Back end developer for TX, sharing back end technology, machine learning, data structure and algorithm, computer fundamentals, programmer interview, etc. Welcome to the public account “Rendongxue Programming”

Custom monitoring based on Grafana

preface

Because the content of this article is more detailed and complicated, so I put the structure of the article in the front, so that you can clarify your thinking. At the same time, this is the first time for the subject to write KM article. If there are any deficiencies in the article, I hope you can criticize and correct me.

1, the background

1.1. Cross monitoring

** Monitoring is a very important part of the whole product life cycle. Operation and maintenance focus on hardware and basic monitoring, RESEARCH and development focus on monitoring of various middleware and application layer, and product focus on monitoring of core business indicators. ** Self-monitoring the whole link of data reporting, transmission, storage, and application can achieve real-time collection of monitoring data, predict faults and alarms, etc. However, if the self-monitoring fails, how can it be discovered? This requires the introduction of external cross-monitoring to monitor the life cycle of self-monitoring.

1.2 monitoring tool selection

Is the so-called “no monitoring, no operation and maintenance”, the status of the monitoring system is self-evident. On the selection of monitoring system and some monitoring basis can refer to the article monitoring system selection. For the subject, the cross monitoring system needs to do ES data source import, real-time interface visualization, and timely multi-way alarm after threshold triggering. Although ELK three Musketers’ Kibana can also be visualized, it is not easy to use QAQ.

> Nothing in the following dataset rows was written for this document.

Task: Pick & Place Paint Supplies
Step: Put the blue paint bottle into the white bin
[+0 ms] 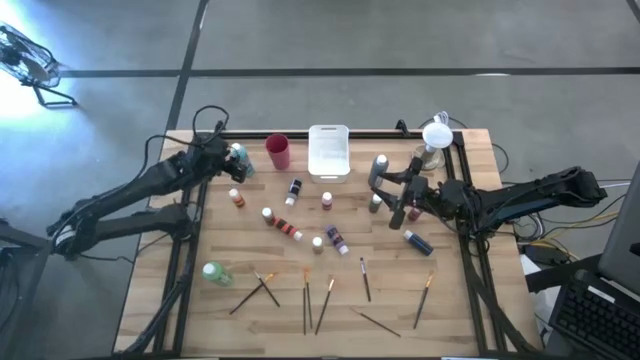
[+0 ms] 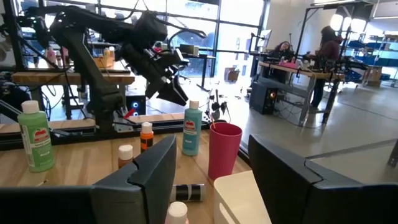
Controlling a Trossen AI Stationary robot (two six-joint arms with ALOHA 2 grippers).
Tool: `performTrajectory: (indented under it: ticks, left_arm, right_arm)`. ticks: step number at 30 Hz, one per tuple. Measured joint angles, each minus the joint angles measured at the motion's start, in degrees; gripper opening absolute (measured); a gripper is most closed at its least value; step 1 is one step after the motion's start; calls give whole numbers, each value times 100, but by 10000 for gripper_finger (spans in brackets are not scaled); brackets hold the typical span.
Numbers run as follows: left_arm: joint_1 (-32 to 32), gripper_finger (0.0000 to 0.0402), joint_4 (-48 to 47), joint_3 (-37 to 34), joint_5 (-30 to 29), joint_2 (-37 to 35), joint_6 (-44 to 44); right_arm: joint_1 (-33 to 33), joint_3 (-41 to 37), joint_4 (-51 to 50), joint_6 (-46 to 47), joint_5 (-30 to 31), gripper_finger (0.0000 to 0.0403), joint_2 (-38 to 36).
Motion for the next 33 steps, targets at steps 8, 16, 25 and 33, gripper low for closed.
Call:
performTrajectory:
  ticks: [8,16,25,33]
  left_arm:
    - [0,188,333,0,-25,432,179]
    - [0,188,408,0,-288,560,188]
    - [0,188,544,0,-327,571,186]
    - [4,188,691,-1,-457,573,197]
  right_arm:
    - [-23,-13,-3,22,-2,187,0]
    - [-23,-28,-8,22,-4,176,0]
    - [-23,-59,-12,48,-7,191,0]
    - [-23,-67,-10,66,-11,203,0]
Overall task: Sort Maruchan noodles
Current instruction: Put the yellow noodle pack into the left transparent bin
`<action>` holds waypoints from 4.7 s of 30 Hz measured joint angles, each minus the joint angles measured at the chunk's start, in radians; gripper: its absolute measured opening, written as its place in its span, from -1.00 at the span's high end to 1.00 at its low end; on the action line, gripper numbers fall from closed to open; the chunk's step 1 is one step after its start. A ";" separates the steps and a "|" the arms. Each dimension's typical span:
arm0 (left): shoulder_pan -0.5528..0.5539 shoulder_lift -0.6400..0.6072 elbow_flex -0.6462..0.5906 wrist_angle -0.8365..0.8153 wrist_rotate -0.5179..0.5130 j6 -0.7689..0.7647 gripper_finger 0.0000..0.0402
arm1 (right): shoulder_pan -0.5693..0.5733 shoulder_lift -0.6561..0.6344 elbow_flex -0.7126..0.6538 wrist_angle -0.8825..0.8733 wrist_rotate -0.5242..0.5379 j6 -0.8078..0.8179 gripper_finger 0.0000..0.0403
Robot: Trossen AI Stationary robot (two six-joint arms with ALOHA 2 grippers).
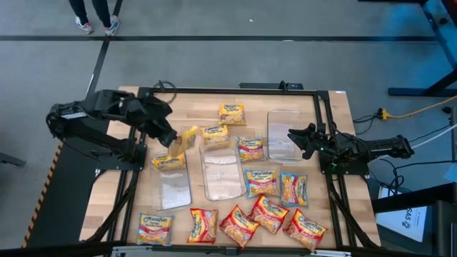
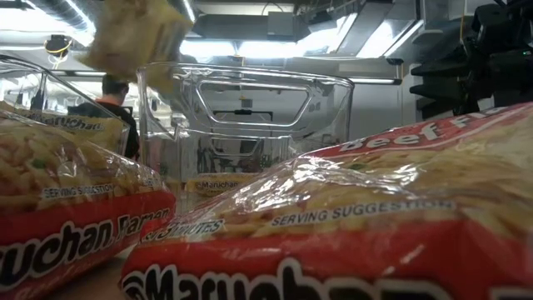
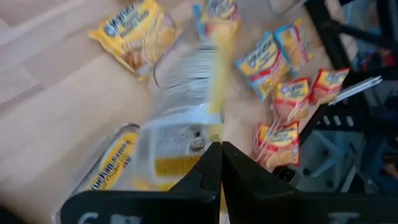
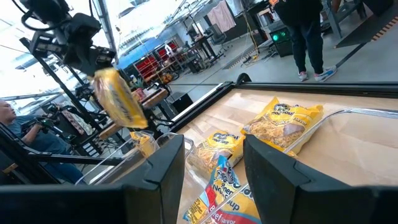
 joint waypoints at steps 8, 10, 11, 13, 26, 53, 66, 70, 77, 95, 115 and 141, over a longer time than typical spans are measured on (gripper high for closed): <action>-0.118 0.079 0.000 0.001 0.000 -0.077 1.00 | 0.000 0.000 0.000 0.000 0.000 0.000 0.20; -0.145 0.093 0.000 0.003 -0.001 -0.099 1.00 | 0.000 0.000 0.000 0.000 0.000 0.000 0.20; -0.158 0.099 0.000 0.003 -0.004 -0.111 1.00 | 0.000 0.000 0.000 0.000 0.000 0.000 0.20; -0.182 0.110 0.000 0.003 -0.008 -0.130 1.00 | 0.000 0.000 0.000 0.000 0.000 0.000 0.20; -0.260 0.175 -0.001 -0.030 -0.059 -0.165 1.00 | 0.000 0.000 0.000 0.000 0.000 0.000 0.20; -0.261 0.233 -0.001 -0.227 -0.118 -0.156 1.00 | 0.000 0.000 0.000 0.000 -0.039 0.000 0.20; -0.273 0.326 -0.001 -0.297 -0.032 -0.120 1.00 | 0.000 0.000 0.000 -0.001 -0.039 -0.004 0.20; -0.294 0.340 -0.001 -0.297 -0.014 -0.124 1.00 | 0.000 0.000 0.000 -0.002 -0.039 -0.004 0.20; -0.321 0.338 -0.001 -0.298 -0.006 -0.157 1.00 | 0.000 0.000 0.000 -0.002 -0.040 -0.004 0.20; -0.343 0.338 -0.164 -0.298 0.040 -0.168 0.67 | 0.000 0.000 0.000 -0.002 -0.041 -0.004 0.20; -0.214 0.264 -0.164 -0.041 -0.932 -0.181 0.63 | 0.000 0.000 0.000 -0.002 -0.031 0.000 0.20; 0.706 0.388 -0.165 0.547 0.126 0.756 0.63 | 0.000 0.046 -0.002 0.564 0.144 -0.239 0.20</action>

Grafana is a cross-platform open source visualization tool that enables complex query and presentation of data by configuring data sources. It supports up to 14 data sources, including MySQL and Elasticsearch, and supports configuration alerts for most data sources. So I chose the easy and simple Grafana!

Summary:

  • External inspection + internal self-check and cross monitoring can prevent the failure to query monitoring data when the internal monitoring fails and enhance the depth and level of monitoring.

  • The monitoring chart is three-dimensional, and the charts are grouped and hierarchical according to their relevance. The aggregation, grouping and three-dimensional monitoring chart is critical to quickly locate the root cause of the problem.

  • Custom Grafana monitoring configuration is easy and convenient

2, in field

As mentioned above, the selection of cross-monitoring tool is grafana, which needs to complete the requirements of ES data source import, real-time interface visualization, multi-way alarm after threshold triggering, and so on. The next step is to enter the practical stage.

2.1. Configure the DataSource

Mainly is to carry on the related setting to the data source, generates the valid data source

2.2. Configure the Dashboard

After you have configured the data sources to use, you can add a panel to configure yourself. There are also a variety of panels:

Graph is selected as an example to add or configure dashboards, as shown in the following figure. The red boxes in the upper right corner indicate new, Star, Share, Save, Set, query mode, Time range, Zoom out (a small time range is changed to a large time range), and Refresh

2.3. Configuration Variables

In this section, template variables are set to facilitate subsequent interface query. With flexible drop-down list configuration, you can customize the aggregation of monitoring charts to quickly locate problems.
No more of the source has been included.